By Jennifer Elizabeth Masters
Faking it in the bedroom is not solving anything.
Faking orgasms is inauthentic. In the most intimate of moments you are lying to your partner. How do you think he will feel when he finds out? CRUSHED!~
Faking it is a huge lie. If you fake it during sex, you probably lie about other things within your relationship as well. Where else do you lie to your partner? Faking it is avoidance of the issues, at hand. You are not doing yourself or your relationship any favors by hiding this truth. The fact that you are faking it means you are afraid to talk about a very deep and intimate issue.
Transparency is the way to go in open and honest relationships. Complete honesty with nothing to hide builds trust, and creates intimacy. Learning to talk about what you need and desire in the bedroom takes compassion and moving beyond your fears of intimacy.
Why Do Women FAKE IT?
What Issues Are Created By Faking It?
Frustration from lack of fulfillment leads to anger and resentment. This is not anyone’s fault. When you aren’t satisfied and make a habit of faking it, you will eventually feel left out and even angry. When do you stop and turn to face the elephant in the room; after 5 years, 10, or when you get a divorce? Women eventually become disenchanted with sex when the outcome consistently leaves them feeling flat and unsatisfied. When women fake it, the men usually have no idea. They snuggle peacefully thinking they have done their job well and go to sleep. Women, more often than men, are the ones left hanging, frustrated unable to sleep after sex. People this is supposed to be fun, pleasurable and bring you closer, not the other way around!
A block to intimacy is created by a lack of honesty. It is better to recognize that there is a disparity rather than to continue to fake orgasms. Talking about the subject without blame is important. Be compassionate with yourself and your partner. Telling your partner that you have not been having orgasms can be a shocker, if you have been doing so for a very long time. Breaking the ice is important. Don’t blame your partner. Admitting that there is an issue and you are willing to work through it is what is best for you both.
Frigidity and Sexual Dysfunction
One in three women have been molested at some point in their lives. One in four women will be sexually assaulted or raped at some point in their lifetime. These statistics tell a sad story. Sexual dysfunction comes from sexual trauma. Getting help is important. Healing from trauma must occur for many women to be able to have a healthy sex life. Decades after sexual trauma there is cellular memory in the sensitive vaginal walls that can make sex painful and orgasms elusive for many women.
Rule of Thumb
This article below from the LA Times discusses the physiology of the female anatomy. The premise is that the distance of the clitoris to the vagina is what makes the difference of function or dysfunction that can cause difficulty with orgasms for many women. You are not alone if you have challenges completing the sex act without some help.
What Is The Kind Thing To Do?
Be honest. Intimacy does not happen when you lie. Explain to your partner that there is an issue. Get help from a sex coach or a sex therapist. There are plenty of Tatrikas that also help with sexual healing and dysfunction.

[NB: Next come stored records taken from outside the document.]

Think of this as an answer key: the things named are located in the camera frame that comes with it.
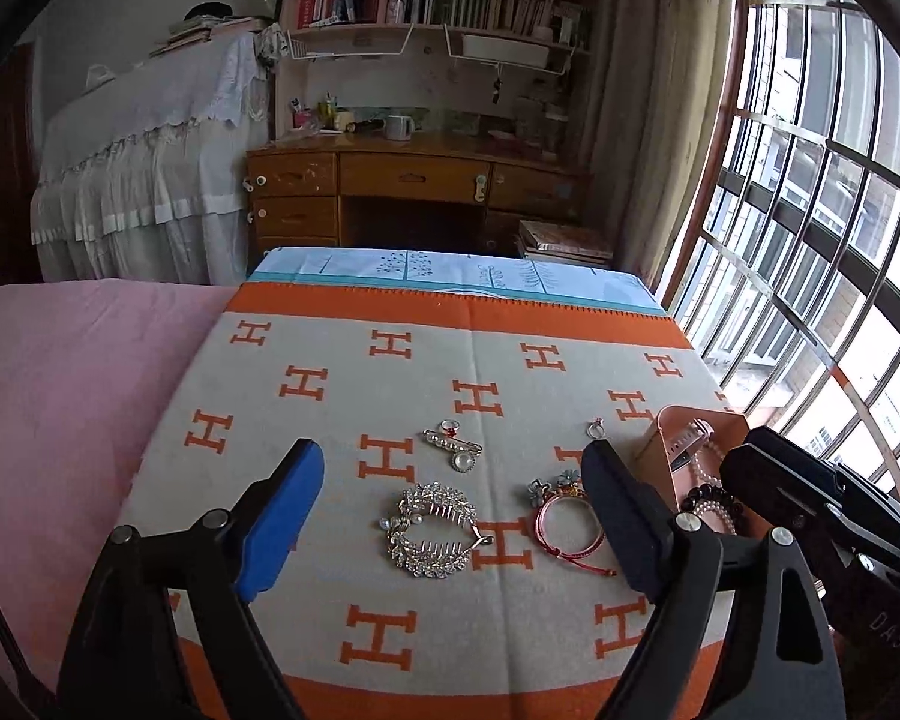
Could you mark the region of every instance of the window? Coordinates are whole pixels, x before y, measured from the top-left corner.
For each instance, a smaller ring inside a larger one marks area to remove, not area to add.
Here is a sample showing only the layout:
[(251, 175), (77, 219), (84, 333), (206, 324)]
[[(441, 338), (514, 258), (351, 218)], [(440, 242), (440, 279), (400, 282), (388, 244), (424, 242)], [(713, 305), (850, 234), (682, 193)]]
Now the window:
[(724, 168), (669, 309), (751, 424), (888, 490), (900, 58), (855, 0), (750, 5)]

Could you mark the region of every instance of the red string bracelet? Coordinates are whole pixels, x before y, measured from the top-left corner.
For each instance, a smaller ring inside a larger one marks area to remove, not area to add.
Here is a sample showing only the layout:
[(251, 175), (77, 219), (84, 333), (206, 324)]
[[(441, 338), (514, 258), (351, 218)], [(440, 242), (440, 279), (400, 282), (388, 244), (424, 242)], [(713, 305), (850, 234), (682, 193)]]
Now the red string bracelet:
[(547, 541), (547, 531), (544, 522), (547, 518), (547, 512), (549, 512), (550, 507), (552, 507), (553, 504), (562, 500), (576, 498), (577, 500), (586, 503), (587, 507), (590, 506), (589, 499), (583, 491), (583, 485), (580, 483), (580, 473), (578, 471), (564, 471), (564, 473), (560, 474), (559, 477), (552, 481), (552, 483), (544, 483), (539, 479), (535, 479), (533, 480), (533, 483), (528, 486), (527, 490), (530, 492), (530, 497), (536, 507), (536, 517), (533, 519), (533, 535), (536, 536), (536, 540), (540, 542), (540, 546), (558, 560), (566, 560), (567, 562), (576, 565), (576, 567), (582, 568), (584, 571), (591, 571), (594, 574), (600, 574), (605, 577), (615, 577), (617, 575), (617, 572), (612, 568), (601, 568), (583, 562), (583, 558), (589, 557), (596, 552), (600, 545), (604, 543), (604, 539), (607, 538), (607, 535), (602, 529), (600, 535), (597, 536), (597, 538), (594, 538), (594, 541), (590, 546), (586, 547), (586, 549), (581, 549), (581, 551), (578, 552), (564, 552), (559, 547), (553, 546)]

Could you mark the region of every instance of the door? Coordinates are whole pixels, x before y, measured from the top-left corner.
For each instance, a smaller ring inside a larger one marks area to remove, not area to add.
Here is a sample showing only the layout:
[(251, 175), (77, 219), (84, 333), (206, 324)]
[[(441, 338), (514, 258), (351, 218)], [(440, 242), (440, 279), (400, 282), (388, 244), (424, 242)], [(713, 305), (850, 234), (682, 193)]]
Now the door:
[(0, 285), (40, 281), (29, 240), (34, 162), (29, 141), (32, 47), (14, 48), (0, 67)]

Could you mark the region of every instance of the white box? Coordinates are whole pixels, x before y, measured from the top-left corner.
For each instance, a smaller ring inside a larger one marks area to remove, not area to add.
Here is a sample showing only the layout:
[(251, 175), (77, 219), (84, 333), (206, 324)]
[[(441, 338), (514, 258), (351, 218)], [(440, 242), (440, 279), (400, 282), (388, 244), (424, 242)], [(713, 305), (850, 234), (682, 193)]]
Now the white box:
[(485, 37), (484, 35), (463, 35), (463, 56), (473, 59), (487, 59), (493, 62), (512, 62), (546, 68), (550, 50), (546, 46), (524, 43), (506, 38)]

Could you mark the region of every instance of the mug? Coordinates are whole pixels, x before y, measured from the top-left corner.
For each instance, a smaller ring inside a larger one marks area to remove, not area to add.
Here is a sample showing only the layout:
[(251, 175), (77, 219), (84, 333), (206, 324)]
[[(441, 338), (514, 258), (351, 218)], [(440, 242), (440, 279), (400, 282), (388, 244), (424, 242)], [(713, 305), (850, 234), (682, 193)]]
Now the mug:
[(409, 116), (388, 116), (384, 135), (388, 141), (409, 141), (410, 135), (413, 135), (413, 129), (415, 129), (413, 119)]

Nine MAGIC Steps To Getting There?
RELAX! You have to relax to achieve an orgasm.
Get to know your own body. Find out what feels good for you, so that you can tell your partner what you like. If you don’t know, how will he?
BREATHE. Your body requires oxygen to achieve an orgasm.
BE PRESENT. Stay out of your head. You can’t relax and achieve an orgasm when you are thinking about everything that you didn’t get done today.
Follow the 10 minute rule. 10 minutes of kissing, 10 minutes of light touching, 10 minutes of massage. (You get the picture. Follow my 5 step method in my video below. )
Don’t be afraid to make sounds. Sounds can help get you further than when you are silent.
LET GO of your fear and need to control everything. Take your time and don’t try and rush. The more relaxed you are the better. An orgasm is about letting go, not hanging on for dear life.
OPEN YOUR EYES. Make eye contact throughout love making. When you close your eyes you are in avoidance. Avoidance means you will lose connection with your partner. To achieve an orgasm more easily remain connected rather than disconnected to your partner.
CONNECT your heart to your second chakra (sexual parts). This helps to keep you connected.